## Work item:
The output is the lines below from the one with "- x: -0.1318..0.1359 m" through the one with "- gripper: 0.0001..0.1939", both included, printed exactly and with no other line.

- Opening Delimiter -

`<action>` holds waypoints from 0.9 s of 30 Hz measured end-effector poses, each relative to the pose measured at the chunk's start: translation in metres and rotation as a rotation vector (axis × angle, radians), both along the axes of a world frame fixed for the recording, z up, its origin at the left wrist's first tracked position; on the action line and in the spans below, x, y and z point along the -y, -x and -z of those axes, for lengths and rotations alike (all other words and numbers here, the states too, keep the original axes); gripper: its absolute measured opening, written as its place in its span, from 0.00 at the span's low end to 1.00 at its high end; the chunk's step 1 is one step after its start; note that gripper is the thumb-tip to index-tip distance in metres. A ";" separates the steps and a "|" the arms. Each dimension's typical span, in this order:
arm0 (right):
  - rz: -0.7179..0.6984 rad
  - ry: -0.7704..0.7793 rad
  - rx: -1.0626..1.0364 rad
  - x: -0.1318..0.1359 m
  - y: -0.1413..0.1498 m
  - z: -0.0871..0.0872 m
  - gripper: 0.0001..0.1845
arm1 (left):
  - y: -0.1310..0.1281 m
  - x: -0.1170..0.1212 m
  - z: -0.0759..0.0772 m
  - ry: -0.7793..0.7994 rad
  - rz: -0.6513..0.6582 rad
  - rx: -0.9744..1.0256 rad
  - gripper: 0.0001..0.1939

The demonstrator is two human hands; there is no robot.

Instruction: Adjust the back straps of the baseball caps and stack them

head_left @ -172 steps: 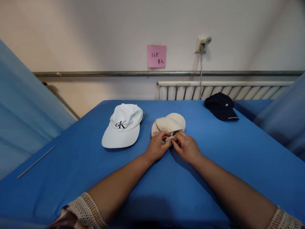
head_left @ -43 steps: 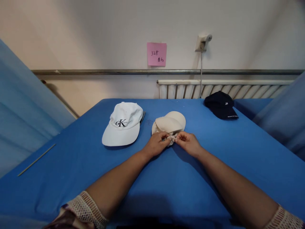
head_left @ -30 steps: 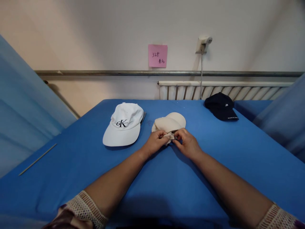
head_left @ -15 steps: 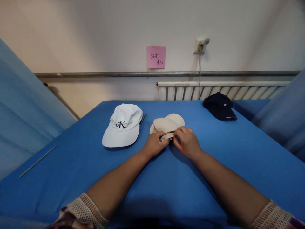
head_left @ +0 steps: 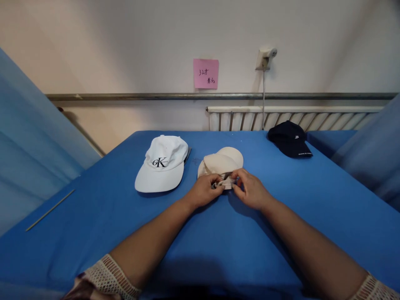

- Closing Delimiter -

## Solution to this problem:
  - x: -0.1318..0.1359 m
  - y: -0.1413..0.1498 m
  - z: -0.0871..0.0872 m
  - gripper: 0.0001..0.1845
arm1 (left):
  - y: -0.1310..0.1281 m
  - x: -0.1170..0.1212 m
  - z: -0.0759..0.0772 m
  - ry: -0.7793..0.7994 rad
  - rz: -0.6513..0.6582 rad
  - rx: -0.9744..1.0256 rad
  - gripper: 0.0001..0.1939

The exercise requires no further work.